プロの味に近づくひと手間や、食卓がパッと華やぐ盛り付けのコツ、そして「みんなで食べる」空間が、毎日の料理をもっとおいしくしてくれます。
暮らしの中心は、大人数のにぎやかな食卓。 「みんな一緒に」が、何よりのごちそうです。
Aさん邸のLDKは、大人数で集まっても一緒に食卓を囲めるよう特注した大きなダイニングテーブルが主役。プロの料理人としてお店に立つご主人が家族のためにつくるのは、庭の採れたてハーブや親戚が送ってくれた手づくり野菜をたっぷり使ったオリジナルレシピです。
ここで暮らしはじめてから、 僕の料理が変わりました。
Aさん一家は夫婦と子ども4人の6人暮らし。「僕は大家族育ちで、今も兄弟の家族が集まると15人くらいになります。実家では別々の部屋に分かれて食事をするしかなかったけど、新しい家は全員一緒に食卓を囲みたかった」というご主人の要望を聞いた設計士も「ここは料理が主役の家だ」と直感しました。壁際に置いた長いダイニングテーブルは、にぎやかに料理を楽しむ空間をつくるための特注品です。
ご主人はプロの料理人で、休日は家でも腕を振るいます。「男の料理は『自分がつくりたいものをつくる』って感じですが、この家で暮らすようになってからは『今ある食材でできる、家族が喜ぶもの』を真っ先に考えています。中学から料理を続けている僕にとって、大きな変化でしたね」。この日のメニューは、子どもたちが大好きなアクアパッツァとフライドポテト、カブとグリルチキンのエスニックサラダ。奥さまの実家で育てた新鮮な野菜をたっぷり使っています。

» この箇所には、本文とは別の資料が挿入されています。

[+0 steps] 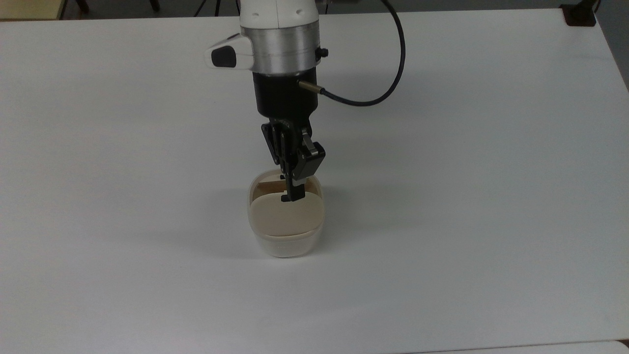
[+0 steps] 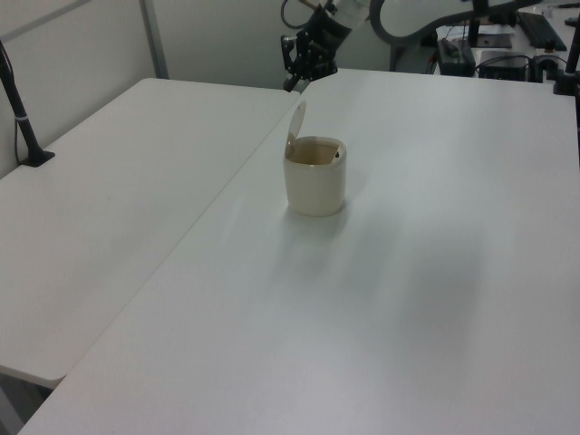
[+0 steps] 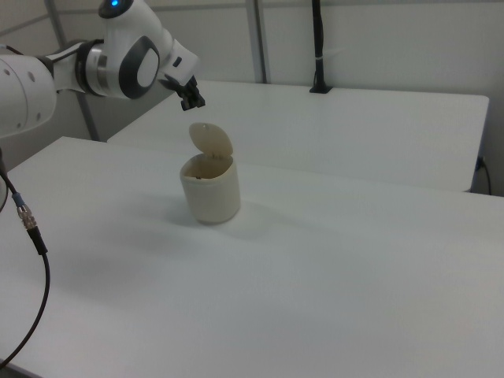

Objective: Close the trash bin
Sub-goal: 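Push the upright lid over toward the bin opening with the gripper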

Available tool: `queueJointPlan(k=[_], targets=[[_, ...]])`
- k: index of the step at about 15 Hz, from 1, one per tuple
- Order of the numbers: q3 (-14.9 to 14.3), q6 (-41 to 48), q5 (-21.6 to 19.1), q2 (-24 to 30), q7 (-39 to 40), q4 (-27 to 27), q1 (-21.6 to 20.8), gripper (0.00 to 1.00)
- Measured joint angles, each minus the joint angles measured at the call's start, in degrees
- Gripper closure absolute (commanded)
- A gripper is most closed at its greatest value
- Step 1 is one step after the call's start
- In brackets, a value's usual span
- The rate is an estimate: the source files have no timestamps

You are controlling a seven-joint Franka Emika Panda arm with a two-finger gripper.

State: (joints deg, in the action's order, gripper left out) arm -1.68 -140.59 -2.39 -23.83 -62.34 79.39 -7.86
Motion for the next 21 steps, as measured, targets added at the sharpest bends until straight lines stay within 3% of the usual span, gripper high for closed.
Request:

アクアパッツァは仕上がりの味がぼやけてしまわないよう、魚にはしっかり下味をつけ、野菜は香ばしく焼いて雑味を飛ばす
「日常的な家庭料理も、ちょっとしたひと手間で仕上がりが変わりますよ」というご主人。鶏もも肉を焼く時は、皮目ではない方に下味をつけ、ラップをせずに冷蔵庫で2~3時間寝かせてから、皮全体がぴったりフライパンに密着するよう広げるのがポイントだそう。「ラップをしないことで皮が乾燥し、パリパリに仕上がります。常温に戻すと水分でゆるんでしまうから、冷蔵庫から出してすぐ焼いてください」。
フライドポテトは、塩ゆでしてから一度冷蔵庫で完全に冷ますというお店と同じ仕込み方。「でんぷんが固まって、揚げても崩れにくくなります」。軽く握って形を整え、フライパンに並べてから冷たい油を注ぎ、庭のローズマリーを一枝入れて低温でじっくりフライ。くしゃっと丸めたオーブンペーパーに乗せれば、見栄えも完璧!おもてなしにもぴったりの一皿です。